Abstract
Purpose
The purpose of this paper was to evaluate the response to intra-articular hip injections with and without concurrent gadolinium administration. Our secondary outcome was to compare post-operative outcomes between patients with an initial false-negative gadolinium-containing injection and a matched control group.
Methods
Patients receiving a series of two hip diagnostic intra-articular injections (DIAI), the first with gadolinium for concurrent MRA and the second without gadolinium, were retrospectively identified. Pain response to DIAI, injectate volume, local anesthetic volume, inclusion of corticosteroids, and method of injection were compared between injections. False-negative injection was defined as < 50% pain relief with concurrent gadolinium, but ≥ 50% pain relief with subsequent anesthetic injection without gadolinium.

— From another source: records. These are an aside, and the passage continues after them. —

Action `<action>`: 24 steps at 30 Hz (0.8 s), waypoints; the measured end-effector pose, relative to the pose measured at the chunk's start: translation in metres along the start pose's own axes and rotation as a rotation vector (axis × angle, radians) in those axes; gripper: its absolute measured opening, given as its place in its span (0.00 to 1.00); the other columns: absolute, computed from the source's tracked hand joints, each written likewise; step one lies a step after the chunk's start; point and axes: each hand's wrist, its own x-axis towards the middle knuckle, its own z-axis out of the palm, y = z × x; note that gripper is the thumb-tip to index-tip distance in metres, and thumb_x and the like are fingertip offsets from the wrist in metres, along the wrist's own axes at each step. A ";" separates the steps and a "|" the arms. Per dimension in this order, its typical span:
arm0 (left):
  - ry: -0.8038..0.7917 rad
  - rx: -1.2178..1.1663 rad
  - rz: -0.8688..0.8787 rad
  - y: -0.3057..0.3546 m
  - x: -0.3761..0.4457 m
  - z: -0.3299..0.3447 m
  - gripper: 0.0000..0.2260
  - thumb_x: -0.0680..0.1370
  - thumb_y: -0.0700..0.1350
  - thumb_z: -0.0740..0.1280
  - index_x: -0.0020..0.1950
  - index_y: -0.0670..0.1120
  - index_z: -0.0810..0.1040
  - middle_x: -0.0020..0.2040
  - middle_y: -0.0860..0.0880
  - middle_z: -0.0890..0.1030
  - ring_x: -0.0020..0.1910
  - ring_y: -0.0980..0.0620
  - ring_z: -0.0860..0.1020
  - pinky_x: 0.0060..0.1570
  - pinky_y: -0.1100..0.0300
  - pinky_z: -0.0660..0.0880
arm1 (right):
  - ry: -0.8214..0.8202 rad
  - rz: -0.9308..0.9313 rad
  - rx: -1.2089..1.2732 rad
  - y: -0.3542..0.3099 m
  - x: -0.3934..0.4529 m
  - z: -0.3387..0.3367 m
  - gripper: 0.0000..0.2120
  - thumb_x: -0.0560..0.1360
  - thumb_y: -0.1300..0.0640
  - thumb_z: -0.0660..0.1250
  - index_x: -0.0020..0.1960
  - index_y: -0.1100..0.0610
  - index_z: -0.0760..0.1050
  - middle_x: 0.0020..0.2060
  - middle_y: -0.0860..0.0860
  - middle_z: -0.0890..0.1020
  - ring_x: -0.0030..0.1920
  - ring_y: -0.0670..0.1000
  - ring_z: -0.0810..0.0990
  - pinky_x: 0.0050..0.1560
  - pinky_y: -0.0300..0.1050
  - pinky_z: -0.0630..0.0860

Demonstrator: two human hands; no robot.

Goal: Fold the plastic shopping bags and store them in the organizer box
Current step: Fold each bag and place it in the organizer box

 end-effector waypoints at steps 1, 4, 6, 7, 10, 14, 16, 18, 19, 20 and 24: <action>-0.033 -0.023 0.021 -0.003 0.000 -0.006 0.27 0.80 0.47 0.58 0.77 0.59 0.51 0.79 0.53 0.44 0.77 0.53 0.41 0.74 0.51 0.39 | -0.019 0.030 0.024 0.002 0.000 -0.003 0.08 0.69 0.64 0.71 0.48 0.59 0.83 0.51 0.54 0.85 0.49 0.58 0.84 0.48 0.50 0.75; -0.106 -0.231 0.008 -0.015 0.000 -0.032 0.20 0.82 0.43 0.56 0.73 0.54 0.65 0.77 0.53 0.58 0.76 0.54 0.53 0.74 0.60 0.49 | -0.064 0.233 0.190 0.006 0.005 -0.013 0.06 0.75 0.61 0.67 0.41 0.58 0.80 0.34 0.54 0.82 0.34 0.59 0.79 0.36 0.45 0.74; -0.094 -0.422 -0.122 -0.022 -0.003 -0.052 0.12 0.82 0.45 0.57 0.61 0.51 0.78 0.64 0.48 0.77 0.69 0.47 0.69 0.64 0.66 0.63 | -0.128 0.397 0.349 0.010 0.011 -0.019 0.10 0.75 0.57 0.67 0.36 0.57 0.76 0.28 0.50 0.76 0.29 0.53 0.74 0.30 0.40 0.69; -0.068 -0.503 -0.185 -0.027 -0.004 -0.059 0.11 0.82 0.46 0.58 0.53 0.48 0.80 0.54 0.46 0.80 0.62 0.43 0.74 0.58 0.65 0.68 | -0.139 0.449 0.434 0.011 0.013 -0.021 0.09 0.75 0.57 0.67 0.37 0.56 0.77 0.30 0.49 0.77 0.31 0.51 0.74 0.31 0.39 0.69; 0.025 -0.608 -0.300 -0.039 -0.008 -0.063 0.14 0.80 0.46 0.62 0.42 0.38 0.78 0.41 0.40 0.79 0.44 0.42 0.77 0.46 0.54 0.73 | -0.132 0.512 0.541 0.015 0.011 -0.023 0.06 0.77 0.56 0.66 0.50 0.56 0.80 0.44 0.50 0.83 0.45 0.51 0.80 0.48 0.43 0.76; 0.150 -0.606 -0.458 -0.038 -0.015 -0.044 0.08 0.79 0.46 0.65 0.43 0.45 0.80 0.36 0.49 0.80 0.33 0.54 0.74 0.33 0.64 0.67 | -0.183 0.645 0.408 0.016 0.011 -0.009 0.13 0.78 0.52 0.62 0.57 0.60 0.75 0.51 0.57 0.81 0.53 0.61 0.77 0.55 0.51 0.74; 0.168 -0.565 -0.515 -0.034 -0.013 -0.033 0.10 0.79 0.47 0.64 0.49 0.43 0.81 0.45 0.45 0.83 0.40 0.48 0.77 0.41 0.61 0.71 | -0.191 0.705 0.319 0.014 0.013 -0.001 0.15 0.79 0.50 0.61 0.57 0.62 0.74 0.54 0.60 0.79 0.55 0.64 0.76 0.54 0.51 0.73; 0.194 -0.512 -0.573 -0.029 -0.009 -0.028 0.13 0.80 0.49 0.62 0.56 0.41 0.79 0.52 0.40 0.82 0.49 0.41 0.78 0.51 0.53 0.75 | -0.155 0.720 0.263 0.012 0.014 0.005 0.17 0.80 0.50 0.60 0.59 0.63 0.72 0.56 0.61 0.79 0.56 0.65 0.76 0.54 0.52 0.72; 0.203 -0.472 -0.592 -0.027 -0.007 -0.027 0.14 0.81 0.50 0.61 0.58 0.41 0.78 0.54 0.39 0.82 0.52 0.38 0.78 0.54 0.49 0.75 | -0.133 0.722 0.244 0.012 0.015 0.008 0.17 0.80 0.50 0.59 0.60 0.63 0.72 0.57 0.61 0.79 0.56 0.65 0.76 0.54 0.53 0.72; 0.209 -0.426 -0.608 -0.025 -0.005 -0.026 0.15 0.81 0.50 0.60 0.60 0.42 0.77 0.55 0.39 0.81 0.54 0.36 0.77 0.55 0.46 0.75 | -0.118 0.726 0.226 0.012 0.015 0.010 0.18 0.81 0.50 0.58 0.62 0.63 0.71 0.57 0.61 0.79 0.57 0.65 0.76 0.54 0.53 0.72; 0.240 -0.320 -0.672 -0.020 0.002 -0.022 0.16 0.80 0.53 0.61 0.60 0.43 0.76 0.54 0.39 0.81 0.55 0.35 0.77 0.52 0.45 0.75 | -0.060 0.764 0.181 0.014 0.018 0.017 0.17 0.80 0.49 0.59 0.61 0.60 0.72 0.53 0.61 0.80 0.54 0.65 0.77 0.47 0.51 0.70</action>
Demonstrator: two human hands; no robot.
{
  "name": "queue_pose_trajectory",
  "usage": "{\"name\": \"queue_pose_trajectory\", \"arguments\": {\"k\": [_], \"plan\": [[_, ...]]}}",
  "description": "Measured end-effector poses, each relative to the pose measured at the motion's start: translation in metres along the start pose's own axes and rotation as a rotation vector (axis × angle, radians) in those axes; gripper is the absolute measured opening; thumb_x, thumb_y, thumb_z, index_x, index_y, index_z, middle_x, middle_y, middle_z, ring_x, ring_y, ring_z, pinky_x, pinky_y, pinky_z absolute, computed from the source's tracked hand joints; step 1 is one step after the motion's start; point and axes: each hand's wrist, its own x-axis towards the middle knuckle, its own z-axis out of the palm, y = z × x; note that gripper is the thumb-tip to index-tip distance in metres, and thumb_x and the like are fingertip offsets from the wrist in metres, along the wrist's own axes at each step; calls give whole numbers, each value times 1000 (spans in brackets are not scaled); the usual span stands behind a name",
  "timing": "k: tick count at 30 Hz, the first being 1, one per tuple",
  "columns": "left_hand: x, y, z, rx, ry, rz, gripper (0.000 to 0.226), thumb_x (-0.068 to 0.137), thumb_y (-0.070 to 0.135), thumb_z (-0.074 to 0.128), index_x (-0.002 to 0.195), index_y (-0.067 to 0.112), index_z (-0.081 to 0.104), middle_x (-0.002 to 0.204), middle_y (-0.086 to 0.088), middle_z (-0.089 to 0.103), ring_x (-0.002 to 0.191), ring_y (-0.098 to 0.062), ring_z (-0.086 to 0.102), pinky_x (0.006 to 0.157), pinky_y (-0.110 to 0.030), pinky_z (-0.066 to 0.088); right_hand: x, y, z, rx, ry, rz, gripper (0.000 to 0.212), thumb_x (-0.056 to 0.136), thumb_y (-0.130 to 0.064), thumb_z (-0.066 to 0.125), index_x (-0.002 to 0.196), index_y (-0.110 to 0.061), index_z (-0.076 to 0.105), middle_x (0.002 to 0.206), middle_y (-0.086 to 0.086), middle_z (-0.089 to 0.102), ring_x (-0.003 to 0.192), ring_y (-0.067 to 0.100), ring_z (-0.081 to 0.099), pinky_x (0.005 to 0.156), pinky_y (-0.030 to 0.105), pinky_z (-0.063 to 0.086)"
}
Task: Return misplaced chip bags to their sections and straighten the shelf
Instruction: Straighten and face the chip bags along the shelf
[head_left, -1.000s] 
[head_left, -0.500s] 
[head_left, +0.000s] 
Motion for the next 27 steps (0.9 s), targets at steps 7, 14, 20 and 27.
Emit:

False-negative injections in patients that ultimately underwent primary hip arthroscopy were identified from this cohort and matched in a 3:1 ratio to a control cohort to compare short-term post-operative single assessment numerical evaluation (SANE) outcomes.
Results
Forty-three patients underwent a series of anesthetic injections with and without gadolinium and met inclusion and exclusion criteria. Pain response was significantly different in injections performed with and without gadolinium (18% vs. 81%; p < 0.001). There were significant differences in total injectate volume, local anesthetic volume, corticosteroid use, and method of injection between injections, but these variables were not correlated with pain response. Fifteen patients with false-negative responses to injection underwent primary hip arthroscopy and were matched in a 3:1 ratio to a control cohort. There was no difference in short-term post-operative SANE scores between the gadolinium-sensitive and control groups (81.6 vs. 80.0, n.s.).
Conclusion
Concurrent administration of intra-articular gadolinium with DIAI may result in a false-negative response to anesthetic. Additionally, in patients with initial false-negative DIAI with gadolinium, short-term post-operative outcomes after hip arthroscopy are similar to a matched cohort.
Level of Evidence
Level III.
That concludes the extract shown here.